**What is expected**
Collect all lines below with the string "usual".
-- Opening Marker --
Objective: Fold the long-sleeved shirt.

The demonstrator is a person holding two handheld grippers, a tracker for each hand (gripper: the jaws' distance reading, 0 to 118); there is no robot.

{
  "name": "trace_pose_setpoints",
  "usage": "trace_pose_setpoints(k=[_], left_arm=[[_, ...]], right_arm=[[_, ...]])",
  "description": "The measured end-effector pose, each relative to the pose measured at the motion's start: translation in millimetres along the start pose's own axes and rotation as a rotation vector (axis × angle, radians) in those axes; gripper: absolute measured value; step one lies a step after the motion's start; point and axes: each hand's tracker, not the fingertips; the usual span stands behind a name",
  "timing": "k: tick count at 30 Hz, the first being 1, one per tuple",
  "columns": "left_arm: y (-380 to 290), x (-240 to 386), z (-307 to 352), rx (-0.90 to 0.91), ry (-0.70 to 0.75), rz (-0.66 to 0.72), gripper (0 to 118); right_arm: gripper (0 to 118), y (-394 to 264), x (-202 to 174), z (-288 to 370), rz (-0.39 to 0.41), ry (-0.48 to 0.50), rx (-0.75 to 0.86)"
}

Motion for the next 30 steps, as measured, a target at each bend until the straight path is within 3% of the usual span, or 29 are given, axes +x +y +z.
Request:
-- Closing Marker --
**Task result**
  "description": "The measured end-effector pose, each relative to the pose measured at the motion's start: translation in millimetres along the start pose's own axes and rotation as a rotation vector (axis × angle, radians) in those axes; gripper: absolute measured value; step one lies a step after the motion's start; point and axes: each hand's tracker, not the fingertips; the usual span stands behind a name",
Motion for the next 30 steps, as measured, a target at each bend until the straight path is within 3% of the usual span, or 29 are given, axes +x +y +z.

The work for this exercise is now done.